STORED DATA:
--

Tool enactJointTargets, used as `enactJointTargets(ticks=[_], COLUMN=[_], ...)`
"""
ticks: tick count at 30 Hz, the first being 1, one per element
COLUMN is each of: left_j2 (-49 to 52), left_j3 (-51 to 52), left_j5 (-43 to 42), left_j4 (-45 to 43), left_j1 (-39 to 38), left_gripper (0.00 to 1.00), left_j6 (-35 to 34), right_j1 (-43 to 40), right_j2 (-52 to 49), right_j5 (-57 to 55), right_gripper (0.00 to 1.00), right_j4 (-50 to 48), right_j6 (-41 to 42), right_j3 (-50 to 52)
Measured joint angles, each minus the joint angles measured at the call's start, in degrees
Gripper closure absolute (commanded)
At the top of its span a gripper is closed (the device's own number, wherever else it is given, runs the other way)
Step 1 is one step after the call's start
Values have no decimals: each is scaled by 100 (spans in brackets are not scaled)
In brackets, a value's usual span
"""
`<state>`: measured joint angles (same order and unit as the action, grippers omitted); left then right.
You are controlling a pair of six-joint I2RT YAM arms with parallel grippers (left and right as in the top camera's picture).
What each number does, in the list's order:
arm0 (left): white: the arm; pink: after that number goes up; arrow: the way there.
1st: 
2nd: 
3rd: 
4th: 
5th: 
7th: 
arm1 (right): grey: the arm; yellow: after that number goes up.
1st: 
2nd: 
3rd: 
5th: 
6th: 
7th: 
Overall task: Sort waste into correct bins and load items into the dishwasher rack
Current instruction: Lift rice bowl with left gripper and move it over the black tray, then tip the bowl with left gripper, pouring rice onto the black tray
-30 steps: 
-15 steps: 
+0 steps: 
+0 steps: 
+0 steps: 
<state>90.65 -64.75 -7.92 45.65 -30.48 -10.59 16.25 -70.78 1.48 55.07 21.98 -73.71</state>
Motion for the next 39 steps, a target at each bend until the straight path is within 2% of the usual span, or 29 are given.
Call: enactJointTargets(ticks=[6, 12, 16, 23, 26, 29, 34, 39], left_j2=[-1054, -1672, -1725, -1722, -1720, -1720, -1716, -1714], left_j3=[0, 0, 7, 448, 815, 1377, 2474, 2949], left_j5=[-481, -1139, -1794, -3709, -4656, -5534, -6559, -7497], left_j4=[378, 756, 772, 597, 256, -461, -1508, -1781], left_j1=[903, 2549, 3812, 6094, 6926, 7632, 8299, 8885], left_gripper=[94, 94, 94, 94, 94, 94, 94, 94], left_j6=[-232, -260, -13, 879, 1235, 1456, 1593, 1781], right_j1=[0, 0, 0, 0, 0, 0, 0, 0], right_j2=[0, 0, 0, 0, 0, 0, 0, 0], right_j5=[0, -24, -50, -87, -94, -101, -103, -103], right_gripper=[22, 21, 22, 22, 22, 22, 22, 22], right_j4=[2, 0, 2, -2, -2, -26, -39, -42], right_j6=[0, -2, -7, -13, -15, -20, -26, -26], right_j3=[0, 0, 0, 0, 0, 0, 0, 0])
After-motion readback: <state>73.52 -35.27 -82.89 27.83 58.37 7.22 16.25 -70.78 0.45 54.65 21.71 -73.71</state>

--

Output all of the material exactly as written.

ANSWER TO THIS PROBLEM:
Tool enactJointTargets, used as `enactJointTargets(ticks=[_], COLUMN=[_], ...)`
"""
ticks: tick count at 30 Hz, the first being 1, one per element
COLUMN is each of: left_j2 (-49 to 52), left_j3 (-51 to 52), left_j5 (-43 to 42), left_j4 (-45 to 43), left_j1 (-39 to 38), left_gripper (0.00 to 1.00), left_j6 (-35 to 34), right_j1 (-43 to 40), right_j2 (-52 to 49), right_j5 (-57 to 55), right_gripper (0.00 to 1.00), right_j4 (-50 to 48), right_j6 (-41 to 42), right_j3 (-50 to 52)
Measured joint angles, each minus the joint angles measured at the call's start, in degrees
Gripper closure absolute (commanded)
At the top of its span a gripper is closed (the device's own number, wherever else it is given, runs the other way)
Step 1 is one step after the call's start
Values have no decimals: each is scaled by 100 (spans in brackets are not scaled)
In brackets, a value's usual span
"""
`<state>`: measured joint angles (same order and unit as the action, grippers omitted); left then right.
You are controlling a pair of six-joint I2RT YAM arms with parallel grippers (left and right as in the top camera's picture).
What each number does, in the list's order:
arm0 (left): white: the arm; pink: after that number goes up; arrow: the way there.
1st: 
2nd: 
3rd: 
4th: 
5th: 
7th: 
arm1 (right): grey: the arm; yellow: after that number goes up.
1st: 
2nd: 
3rd: 
5th: 
6th: 
7th: 
Overall task: Sort waste into correct bins and load items into the dishwasher rack
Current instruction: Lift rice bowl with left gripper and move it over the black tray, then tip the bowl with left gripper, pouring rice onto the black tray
-30 steps: 
-15 steps: 
+0 steps: 
+0 steps: 
+0 steps: 
<state>90.65 -64.75 -7.92 45.65 -30.48 -10.59 16.25 -70.78 1.48 55.07 21.98 -73.71</state>
Motion for the next 39 steps, a target at each bend until the straight path is within 2% of the usual span, or 29 are given.
Call: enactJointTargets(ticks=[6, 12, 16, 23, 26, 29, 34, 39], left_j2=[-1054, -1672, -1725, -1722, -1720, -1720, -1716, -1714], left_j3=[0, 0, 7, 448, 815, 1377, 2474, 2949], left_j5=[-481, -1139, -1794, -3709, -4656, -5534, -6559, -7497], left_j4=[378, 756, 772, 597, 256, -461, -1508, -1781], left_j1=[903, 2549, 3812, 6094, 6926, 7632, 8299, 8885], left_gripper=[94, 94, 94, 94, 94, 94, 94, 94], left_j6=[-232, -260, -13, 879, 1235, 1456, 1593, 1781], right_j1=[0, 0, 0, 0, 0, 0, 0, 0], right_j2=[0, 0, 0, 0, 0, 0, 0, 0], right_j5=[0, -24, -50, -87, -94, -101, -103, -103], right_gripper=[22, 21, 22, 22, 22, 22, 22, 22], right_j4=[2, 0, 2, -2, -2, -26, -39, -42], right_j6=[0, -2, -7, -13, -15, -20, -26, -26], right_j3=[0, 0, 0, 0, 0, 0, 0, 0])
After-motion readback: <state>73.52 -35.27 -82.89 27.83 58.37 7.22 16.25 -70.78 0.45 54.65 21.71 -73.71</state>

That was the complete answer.